Agent Builder API
The agent builder provides a fluent API for constructing fully-wired agents.
Constructor
agent.New(id string, name string) *Builder
Creates a new builder with defaults: empty tool registry, empty skill registry, guardrails engine, and MaxConcurrentSubAgents set to 5.
Builder Methods
All builder methods return *Builder for chaining.
Identity
| Method | Description |
|---|---|
Description(d string) |
Set agent description |
WithUserID(id string) |
Set the user ID for memory scoping |
Core Components
| Method | Description |
|---|---|
WithModel(p model.Provider) |
Set the LLM provider |
WithStorage(s storage.Storage) |
Set the persistence backend |
WithMemory(m *memory.Store) |
Set the memory store |
WithKnowledge(k knowledge.Knowledge) |
Set the RAG knowledge base |
WithMemoryManager(m *memory.Manager) |
Set the LLM-powered memory manager |
WithGraph(g *graph.StateGraph) |
Set the execution graph |
Configuration
| Method | Description |
|---|---|
WithSystemPrompt(prompt string) |
Set the system prompt |
AddInstruction(instruction string) |
Append an instruction to system context |
WithOutputSchema(s map[string]any) |
Set JSON Schema for structured output |
WithHistoryRuns(n int) |
Number of past runs to inject into context |
WithContextConfig(cfg ContextConfig) |
Configure context window management |
ContextConfig
type ContextConfig struct {
MaxContextTokens int // override model default; 0 = use model default
SummarizeThreshold float64 // fraction of context to trigger summarization (default 0.8)
PreserveRecentTurns int // recent user/assistant pairs to keep (default 5)
}
Tools and Skills
| Method | Description |
|---|---|
AddTool(def *tool.Definition) |
Register a tool the model can call |
AddSkill(s *skill.Skill) |
Register a skill |
AddCapability(capability string) |
Advertise a capability for the protocol bus |
Middleware
| Method | Description |
|---|---|
AddHook(h hooks.Hook) |
Append a middleware hook |
AddInputGuardrail(name string, g guardrails.Guardrail) |
Add input validation |
AddOutputGuardrail(name string, g guardrails.Guardrail) |
Add output validation |
Multi-Agent
| Method | Description |
|---|---|
AddSubAgent(sub *Agent) |
Register a sub-agent |
Build
func (b *Builder) Build() (*Agent, error)
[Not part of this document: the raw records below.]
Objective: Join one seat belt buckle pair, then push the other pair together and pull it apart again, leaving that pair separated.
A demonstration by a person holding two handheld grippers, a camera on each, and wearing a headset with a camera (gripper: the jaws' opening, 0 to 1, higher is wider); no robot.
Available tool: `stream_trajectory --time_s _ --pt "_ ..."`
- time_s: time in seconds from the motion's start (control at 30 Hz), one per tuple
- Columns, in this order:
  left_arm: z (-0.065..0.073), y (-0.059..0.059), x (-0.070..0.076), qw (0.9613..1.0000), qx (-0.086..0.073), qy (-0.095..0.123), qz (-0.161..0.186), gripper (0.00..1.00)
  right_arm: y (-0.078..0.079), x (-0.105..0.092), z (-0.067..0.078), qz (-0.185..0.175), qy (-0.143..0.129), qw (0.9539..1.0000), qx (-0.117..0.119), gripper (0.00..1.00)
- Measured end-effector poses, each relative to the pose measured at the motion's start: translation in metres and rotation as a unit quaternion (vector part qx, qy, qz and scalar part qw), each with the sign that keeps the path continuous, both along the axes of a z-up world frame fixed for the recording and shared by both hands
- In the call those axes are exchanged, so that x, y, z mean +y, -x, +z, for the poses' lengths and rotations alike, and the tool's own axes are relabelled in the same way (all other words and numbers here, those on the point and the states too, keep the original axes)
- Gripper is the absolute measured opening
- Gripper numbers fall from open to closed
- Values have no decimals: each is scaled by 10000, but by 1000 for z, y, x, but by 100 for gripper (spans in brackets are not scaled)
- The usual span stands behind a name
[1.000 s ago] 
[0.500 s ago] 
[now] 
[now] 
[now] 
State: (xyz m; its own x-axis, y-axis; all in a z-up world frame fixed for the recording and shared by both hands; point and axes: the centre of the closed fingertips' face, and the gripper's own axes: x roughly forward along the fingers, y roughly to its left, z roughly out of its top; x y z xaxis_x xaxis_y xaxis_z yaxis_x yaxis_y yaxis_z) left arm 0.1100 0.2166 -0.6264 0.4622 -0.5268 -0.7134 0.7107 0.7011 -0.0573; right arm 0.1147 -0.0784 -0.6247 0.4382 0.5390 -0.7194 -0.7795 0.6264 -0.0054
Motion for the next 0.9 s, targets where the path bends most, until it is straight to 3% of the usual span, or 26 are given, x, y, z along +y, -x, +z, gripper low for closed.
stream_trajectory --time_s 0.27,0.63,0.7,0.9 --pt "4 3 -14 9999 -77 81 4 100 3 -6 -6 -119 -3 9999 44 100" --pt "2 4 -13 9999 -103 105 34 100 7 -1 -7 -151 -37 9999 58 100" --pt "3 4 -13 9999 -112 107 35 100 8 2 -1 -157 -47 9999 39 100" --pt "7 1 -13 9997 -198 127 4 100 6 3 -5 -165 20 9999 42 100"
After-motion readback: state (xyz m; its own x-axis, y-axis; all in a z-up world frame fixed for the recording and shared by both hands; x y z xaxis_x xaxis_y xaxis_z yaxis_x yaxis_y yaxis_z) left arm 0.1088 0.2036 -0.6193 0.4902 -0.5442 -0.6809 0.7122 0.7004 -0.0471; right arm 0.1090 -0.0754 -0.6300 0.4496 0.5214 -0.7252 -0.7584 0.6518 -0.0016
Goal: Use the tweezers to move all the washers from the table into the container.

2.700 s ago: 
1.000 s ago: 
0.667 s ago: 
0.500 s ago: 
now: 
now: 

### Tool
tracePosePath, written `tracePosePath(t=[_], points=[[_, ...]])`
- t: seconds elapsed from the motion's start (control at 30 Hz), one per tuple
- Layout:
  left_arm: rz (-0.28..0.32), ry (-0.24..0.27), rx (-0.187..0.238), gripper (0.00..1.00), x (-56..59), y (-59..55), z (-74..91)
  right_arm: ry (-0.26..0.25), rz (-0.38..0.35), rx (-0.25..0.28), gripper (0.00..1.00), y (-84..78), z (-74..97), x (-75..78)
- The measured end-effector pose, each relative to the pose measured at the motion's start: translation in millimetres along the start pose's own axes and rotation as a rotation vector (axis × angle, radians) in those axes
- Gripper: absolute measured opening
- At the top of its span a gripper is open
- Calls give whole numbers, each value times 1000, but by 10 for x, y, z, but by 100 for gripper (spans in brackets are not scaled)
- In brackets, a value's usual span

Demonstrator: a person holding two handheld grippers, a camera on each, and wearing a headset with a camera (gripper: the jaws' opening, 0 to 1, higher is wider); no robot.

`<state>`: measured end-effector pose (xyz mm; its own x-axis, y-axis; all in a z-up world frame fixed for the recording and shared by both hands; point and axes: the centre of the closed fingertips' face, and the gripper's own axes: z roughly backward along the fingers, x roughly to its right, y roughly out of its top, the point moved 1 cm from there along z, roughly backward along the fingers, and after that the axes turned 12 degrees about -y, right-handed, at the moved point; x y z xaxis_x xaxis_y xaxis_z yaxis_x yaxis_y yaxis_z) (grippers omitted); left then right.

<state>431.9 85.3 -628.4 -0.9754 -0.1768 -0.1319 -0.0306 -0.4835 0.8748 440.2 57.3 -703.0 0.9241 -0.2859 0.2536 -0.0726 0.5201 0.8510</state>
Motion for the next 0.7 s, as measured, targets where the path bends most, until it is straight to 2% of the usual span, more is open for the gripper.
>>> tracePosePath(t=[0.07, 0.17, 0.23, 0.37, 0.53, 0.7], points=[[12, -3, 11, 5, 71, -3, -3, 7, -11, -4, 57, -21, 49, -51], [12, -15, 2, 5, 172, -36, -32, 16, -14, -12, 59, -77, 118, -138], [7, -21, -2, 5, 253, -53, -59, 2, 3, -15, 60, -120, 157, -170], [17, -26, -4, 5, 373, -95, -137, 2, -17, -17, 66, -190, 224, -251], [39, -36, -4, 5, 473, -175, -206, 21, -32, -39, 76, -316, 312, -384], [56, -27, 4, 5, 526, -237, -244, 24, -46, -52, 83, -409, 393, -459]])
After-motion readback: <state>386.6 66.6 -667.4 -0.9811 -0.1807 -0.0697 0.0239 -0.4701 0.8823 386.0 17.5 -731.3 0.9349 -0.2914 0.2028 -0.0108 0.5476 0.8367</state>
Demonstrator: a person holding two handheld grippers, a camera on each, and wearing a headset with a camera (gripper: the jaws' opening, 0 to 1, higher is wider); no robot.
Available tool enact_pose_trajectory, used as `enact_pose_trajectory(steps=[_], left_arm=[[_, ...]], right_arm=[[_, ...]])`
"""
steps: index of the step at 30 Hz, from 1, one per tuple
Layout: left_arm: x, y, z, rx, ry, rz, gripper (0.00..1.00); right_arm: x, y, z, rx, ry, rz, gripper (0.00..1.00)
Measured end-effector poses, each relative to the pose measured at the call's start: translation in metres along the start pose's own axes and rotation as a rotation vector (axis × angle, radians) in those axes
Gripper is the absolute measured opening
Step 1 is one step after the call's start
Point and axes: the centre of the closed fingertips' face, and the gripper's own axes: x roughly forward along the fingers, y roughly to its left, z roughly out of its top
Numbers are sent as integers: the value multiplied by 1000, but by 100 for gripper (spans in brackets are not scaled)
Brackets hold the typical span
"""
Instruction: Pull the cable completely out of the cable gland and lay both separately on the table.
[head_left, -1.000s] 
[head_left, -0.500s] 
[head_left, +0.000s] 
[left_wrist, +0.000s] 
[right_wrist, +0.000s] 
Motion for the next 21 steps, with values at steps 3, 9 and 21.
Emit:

Compiles the graph (if set) and returns the configured agent. Returns an error if graph compilation fails.
Agent Methods
Execute (Lightweight Task Execution)
func (a *Agent) Execute(ctx context.Context, task string) (string, error)
Runs the agent on a text task and returns the text response. This is the simplest way to use an agent — it requires only a model, no graph or storage. This is the primary entry point for team-based orchestration.
Requires: Model must be set.
a, _ := agent.New("helper", "Helper").
WithModel(model.NewOpenAI(apiKey)).
WithSystemPrompt("You are a helpful assistant.").
Build()
response, err := a.Execute(ctx, "Explain quantum computing in 3 sentences")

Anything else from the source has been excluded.